What this task involves: The expected answer is the set of lines in the data below between the line holding "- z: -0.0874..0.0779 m" and the line holding "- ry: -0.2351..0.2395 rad", inclusive, written out exactly.

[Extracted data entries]
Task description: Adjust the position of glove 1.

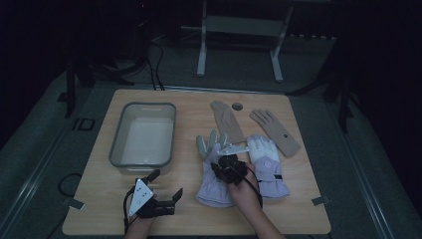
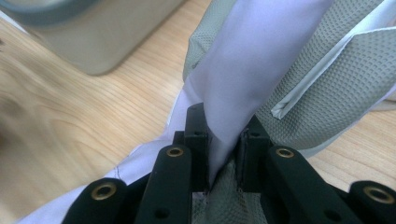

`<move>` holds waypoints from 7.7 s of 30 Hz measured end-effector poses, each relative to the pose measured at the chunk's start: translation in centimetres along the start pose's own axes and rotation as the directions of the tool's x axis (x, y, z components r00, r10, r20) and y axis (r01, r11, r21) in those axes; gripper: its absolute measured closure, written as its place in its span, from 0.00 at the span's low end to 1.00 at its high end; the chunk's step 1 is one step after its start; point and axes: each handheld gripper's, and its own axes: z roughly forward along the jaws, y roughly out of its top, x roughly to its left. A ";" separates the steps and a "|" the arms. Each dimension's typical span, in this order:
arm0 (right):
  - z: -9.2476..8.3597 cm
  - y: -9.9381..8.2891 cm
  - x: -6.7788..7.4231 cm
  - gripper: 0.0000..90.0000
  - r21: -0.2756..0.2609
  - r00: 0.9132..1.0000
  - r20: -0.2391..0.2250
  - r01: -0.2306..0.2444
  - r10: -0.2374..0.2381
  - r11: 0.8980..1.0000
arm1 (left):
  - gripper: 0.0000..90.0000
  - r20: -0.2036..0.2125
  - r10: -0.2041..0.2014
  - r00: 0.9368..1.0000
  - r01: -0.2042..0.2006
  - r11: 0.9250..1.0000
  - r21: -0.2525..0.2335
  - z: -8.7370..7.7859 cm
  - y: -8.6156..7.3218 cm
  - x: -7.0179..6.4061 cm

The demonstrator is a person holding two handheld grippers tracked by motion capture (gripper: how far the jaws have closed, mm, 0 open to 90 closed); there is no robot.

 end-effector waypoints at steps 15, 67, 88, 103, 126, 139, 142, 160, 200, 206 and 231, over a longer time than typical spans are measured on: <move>4.0 -1.7 -1.4 0.66 0.082 0.998 -0.058 0.000 0.004 0.997 | 0.02 0.026 -0.009 1.000 0.009 1.000 -0.008 0.0 0.0 0.2; -3.0 -6.1 -16.3 0.34 -0.035 0.977 0.145 -0.151 0.155 0.988 | 0.01 0.025 -0.010 1.000 0.009 1.000 0.023 0.4 -0.1 0.0; -1.7 -8.0 -15.3 0.73 -0.029 0.971 0.145 -0.189 0.191 0.982 | 0.02 0.029 -0.007 1.000 0.006 1.000 0.028 0.5 -0.1 -0.1; -5.7 -5.1 -12.2 0.87 -0.117 0.943 0.180 -0.261 0.279 0.958 | 0.02 0.018 -0.006 1.000 0.006 1.000 0.028 0.4 -0.1 0.0; -7.9 2.8 -2.9 0.87 -0.207 0.976 0.100 -0.170 0.194 0.963 | 0.02 0.011 0.004 1.000 -0.004 1.000 0.023 0.2 0.2 -0.1; -4.4 2.8 1.1 0.86 -0.141 0.983 0.050 -0.170 0.179 0.975 | 0.01 0.023 -0.001 1.000 0.001 1.000 0.010 0.1 0.3 -0.1; -3.7 2.2 0.9 0.86 -0.121 0.979 0.054 -0.187 0.194 0.975 | 0.02 0.026 -0.001 1.000 0.001 1.000 0.008 0.1 0.3 -0.2; -1.0 -0.2 1.4 0.85 -0.090 0.973 0.055 -0.217 0.223 0.972 | 0.02 0.030 0.002 1.000 -0.002 1.000 0.010 0.1 0.3 -0.2; 1.4 -2.2 0.4 0.65 -0.103 0.962 0.055 -0.262 0.268 0.960 | 0.01 0.027 0.003 1.000 -0.004 0.999 0.034 0.4 0.2 -0.4; -1.6 -0.6 -1.9 0.53 -0.143 0.969 -0.007 -0.246 0.247 0.959 | 0.01 0.035 -0.004 0.999 0.003 0.999 0.045 0.3 0.5 -0.6; -3.0 -1.5 -7.8 0.12 -0.126 0.966 -0.219 -0.170 0.139 0.977 | 0.02 0.113 -0.127 0.985 0.087 0.947 0.310 4.0 3.7 -4.3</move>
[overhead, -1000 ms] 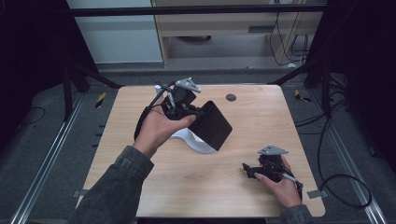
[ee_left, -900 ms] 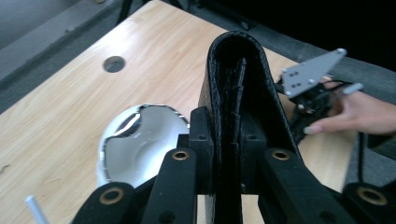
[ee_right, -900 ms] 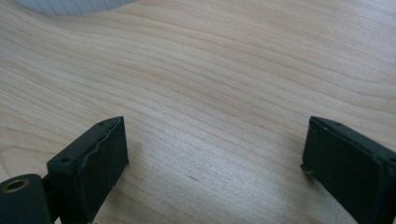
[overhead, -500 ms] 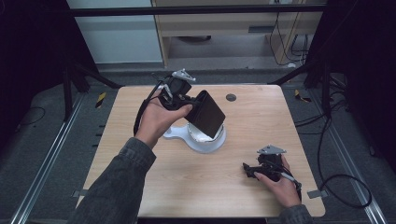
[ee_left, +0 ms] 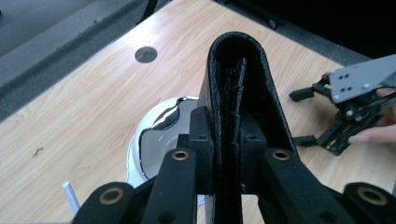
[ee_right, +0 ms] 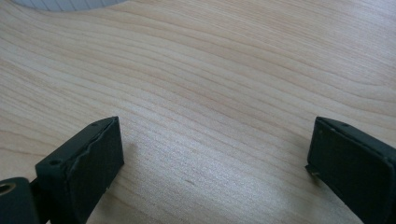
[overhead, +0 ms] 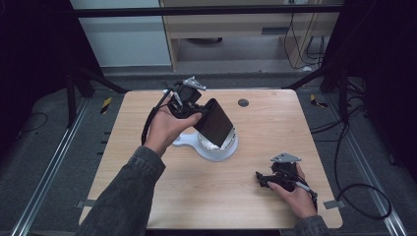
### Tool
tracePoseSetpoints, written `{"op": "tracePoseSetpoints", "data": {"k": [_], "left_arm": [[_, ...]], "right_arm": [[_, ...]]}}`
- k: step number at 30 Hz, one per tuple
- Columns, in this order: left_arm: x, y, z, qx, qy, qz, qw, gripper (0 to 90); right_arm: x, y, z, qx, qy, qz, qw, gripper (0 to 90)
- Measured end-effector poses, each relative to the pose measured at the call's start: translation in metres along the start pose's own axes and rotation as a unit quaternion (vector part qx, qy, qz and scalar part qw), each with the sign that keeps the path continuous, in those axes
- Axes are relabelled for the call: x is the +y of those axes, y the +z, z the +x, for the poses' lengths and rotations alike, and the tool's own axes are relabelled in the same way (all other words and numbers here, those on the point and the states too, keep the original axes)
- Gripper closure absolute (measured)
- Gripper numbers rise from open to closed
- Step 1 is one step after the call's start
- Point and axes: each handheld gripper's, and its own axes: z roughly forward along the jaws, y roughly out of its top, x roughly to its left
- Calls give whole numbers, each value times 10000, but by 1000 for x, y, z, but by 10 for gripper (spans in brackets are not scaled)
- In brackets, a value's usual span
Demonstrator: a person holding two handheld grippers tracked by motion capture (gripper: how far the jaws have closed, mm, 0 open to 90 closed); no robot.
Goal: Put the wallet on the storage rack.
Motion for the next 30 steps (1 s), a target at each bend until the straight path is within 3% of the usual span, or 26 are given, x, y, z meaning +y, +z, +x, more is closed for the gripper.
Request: {"op": "tracePoseSetpoints", "data": {"k": [12, 23, 30], "left_arm": [[-3, 18, 10, 57, -237, -78, 9997, 797], [2, 11, 15, 127, -295, -180, 9993, 797], [-5, 26, 19, 68, -319, 2, 9995, 797]], "right_arm": [[-1, -1, 0, 15, -21, -9, 10000, 36], [-1, -1, 0, 58, -75, -15, 10000, 36], [-1, -1, 0, 58, -77, -14, 10000, 36]]}}
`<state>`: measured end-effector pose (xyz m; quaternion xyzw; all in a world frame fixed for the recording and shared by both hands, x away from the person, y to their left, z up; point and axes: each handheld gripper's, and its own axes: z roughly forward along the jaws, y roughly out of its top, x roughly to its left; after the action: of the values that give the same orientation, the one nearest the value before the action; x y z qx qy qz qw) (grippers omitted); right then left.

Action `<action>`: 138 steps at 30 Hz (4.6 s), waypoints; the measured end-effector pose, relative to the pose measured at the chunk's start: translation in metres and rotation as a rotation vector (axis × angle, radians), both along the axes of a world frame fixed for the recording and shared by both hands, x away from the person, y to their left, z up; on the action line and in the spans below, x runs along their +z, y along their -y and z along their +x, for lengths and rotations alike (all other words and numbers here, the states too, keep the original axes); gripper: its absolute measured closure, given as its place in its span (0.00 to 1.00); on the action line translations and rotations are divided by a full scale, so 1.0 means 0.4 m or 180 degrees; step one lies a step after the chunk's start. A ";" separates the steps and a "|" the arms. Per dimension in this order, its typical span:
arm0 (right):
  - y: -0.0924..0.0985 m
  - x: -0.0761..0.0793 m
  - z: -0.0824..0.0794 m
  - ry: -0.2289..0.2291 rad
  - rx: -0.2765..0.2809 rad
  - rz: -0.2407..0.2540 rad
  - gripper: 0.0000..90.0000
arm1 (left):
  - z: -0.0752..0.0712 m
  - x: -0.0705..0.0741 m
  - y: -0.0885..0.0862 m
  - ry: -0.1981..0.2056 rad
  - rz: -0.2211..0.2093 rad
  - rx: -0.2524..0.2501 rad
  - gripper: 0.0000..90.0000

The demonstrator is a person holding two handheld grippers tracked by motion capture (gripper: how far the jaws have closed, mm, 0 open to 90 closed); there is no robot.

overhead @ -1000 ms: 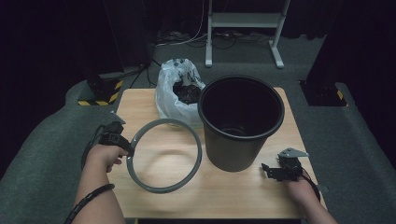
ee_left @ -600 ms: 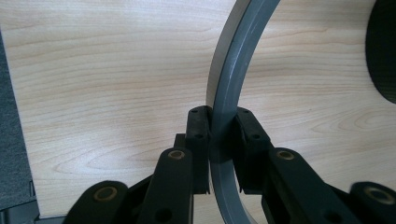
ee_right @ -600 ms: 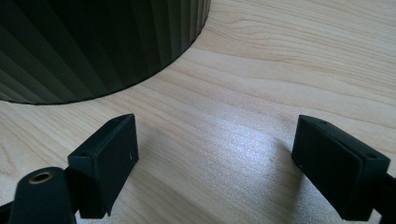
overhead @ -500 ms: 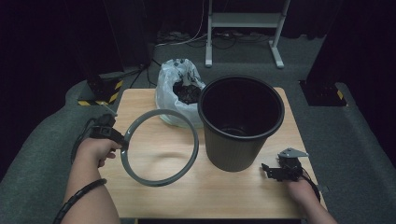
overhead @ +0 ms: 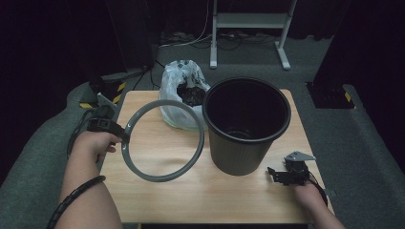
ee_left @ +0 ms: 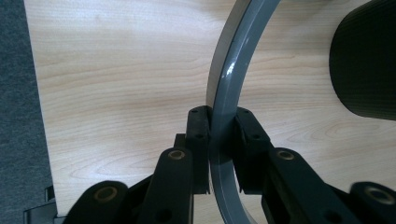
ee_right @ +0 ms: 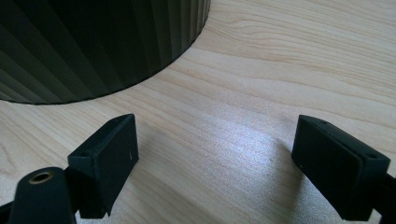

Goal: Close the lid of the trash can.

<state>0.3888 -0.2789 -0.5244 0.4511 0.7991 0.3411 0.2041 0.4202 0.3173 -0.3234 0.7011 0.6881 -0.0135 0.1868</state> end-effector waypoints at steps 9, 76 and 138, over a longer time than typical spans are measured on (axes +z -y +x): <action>0.000 0.000 -0.001 -0.0010 -0.0005 0.0003 0.16 | -0.004 0.053 -0.007 0.0116 0.0004 0.0048 0.86; -0.001 0.001 -0.002 -0.0020 -0.0009 0.0011 0.16 | 0.086 0.300 0.255 0.0557 0.0018 -0.0407 0.86; -0.001 0.001 0.000 -0.0030 0.0020 0.0012 0.16 | 0.202 0.303 0.614 0.0604 0.0356 -0.0759 0.86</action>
<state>0.3890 -0.2783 -0.5242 0.4505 0.8008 0.3411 0.1984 0.5010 0.0716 -0.2021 0.7853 0.5788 0.0690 0.2087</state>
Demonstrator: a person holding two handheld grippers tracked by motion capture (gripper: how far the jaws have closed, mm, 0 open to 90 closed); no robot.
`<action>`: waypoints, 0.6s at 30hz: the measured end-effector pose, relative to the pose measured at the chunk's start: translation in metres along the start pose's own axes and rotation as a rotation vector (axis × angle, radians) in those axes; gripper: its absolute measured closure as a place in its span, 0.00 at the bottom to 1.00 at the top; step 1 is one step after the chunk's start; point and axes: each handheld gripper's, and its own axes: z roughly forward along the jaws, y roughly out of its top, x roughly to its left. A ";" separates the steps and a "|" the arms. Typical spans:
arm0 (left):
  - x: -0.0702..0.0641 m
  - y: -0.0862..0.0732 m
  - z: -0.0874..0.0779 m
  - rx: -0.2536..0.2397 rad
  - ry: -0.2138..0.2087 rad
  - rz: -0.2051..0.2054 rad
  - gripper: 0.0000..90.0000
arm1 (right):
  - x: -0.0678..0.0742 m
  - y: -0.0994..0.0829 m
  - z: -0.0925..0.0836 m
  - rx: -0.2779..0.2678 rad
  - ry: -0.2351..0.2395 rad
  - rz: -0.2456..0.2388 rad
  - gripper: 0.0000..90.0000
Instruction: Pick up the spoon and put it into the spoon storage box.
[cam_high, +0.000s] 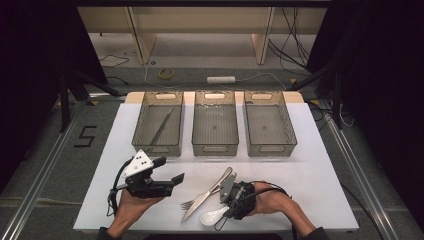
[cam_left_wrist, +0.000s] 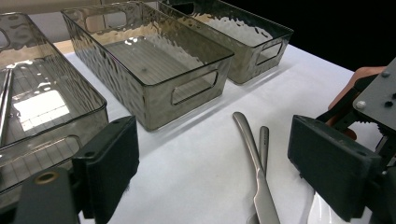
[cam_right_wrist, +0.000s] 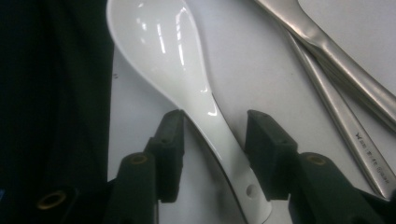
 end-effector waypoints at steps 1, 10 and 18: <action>0.000 0.000 0.000 0.000 0.000 0.001 0.18 | 0.000 0.000 0.000 -0.005 -0.002 -0.015 0.71; -0.002 0.000 0.001 0.008 -0.003 0.007 0.18 | 0.005 0.001 -0.001 0.001 0.014 -0.067 0.89; -0.002 -0.001 0.001 0.011 -0.005 0.010 0.18 | 0.004 0.000 -0.002 0.002 -0.020 -0.086 0.96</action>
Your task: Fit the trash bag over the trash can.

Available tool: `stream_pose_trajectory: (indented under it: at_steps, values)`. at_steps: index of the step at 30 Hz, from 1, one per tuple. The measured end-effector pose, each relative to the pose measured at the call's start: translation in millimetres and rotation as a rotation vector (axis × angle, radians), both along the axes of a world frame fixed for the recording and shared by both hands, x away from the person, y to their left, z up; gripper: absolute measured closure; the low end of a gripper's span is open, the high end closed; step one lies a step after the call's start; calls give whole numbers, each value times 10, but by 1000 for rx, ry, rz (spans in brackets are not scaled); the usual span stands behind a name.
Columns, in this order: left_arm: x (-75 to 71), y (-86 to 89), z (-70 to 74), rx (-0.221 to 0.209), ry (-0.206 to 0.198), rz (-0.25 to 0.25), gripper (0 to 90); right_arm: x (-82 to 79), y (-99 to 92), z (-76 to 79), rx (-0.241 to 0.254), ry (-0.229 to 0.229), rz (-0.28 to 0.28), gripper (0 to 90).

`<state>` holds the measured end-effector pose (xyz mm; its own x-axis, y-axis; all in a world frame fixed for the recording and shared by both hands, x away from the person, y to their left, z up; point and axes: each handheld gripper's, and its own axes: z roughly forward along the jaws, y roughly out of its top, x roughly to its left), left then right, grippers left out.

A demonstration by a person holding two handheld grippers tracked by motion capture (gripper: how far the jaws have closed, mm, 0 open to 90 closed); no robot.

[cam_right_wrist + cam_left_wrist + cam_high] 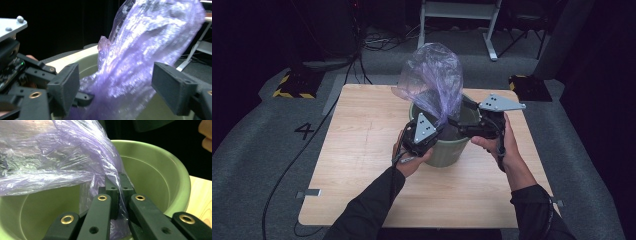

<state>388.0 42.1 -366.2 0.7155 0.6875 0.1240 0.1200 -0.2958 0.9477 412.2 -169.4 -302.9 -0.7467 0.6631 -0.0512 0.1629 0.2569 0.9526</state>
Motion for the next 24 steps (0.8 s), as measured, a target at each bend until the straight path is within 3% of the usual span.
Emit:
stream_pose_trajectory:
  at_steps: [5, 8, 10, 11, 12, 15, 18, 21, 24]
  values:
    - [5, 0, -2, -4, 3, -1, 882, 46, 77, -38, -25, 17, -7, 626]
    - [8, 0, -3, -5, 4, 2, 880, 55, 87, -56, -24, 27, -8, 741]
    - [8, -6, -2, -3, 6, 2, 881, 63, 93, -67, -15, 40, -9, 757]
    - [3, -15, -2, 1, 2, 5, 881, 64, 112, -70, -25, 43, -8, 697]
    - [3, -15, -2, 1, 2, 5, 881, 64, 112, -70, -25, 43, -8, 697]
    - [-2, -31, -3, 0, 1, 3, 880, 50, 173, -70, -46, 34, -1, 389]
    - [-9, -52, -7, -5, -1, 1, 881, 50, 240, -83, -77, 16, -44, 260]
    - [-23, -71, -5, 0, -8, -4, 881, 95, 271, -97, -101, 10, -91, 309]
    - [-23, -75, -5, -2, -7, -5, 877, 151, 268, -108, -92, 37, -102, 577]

Written response:
  - z: -0.0874..0.0779 m
  - rx: -0.2536..0.2397 rad
  - ry: -0.2138..0.2087 rad
  - rz: -0.2051..0.2054 rad
  - gripper: 0.0000..90.0000
arm1 (right):
  - x: -0.0678..0.0742 m
  - y: -0.0994..0.0829 m
  - z: -0.0925..0.0836 m
  - rx: -0.2779..0.2678 rad
  - ry: -0.2351..0.2395 rad

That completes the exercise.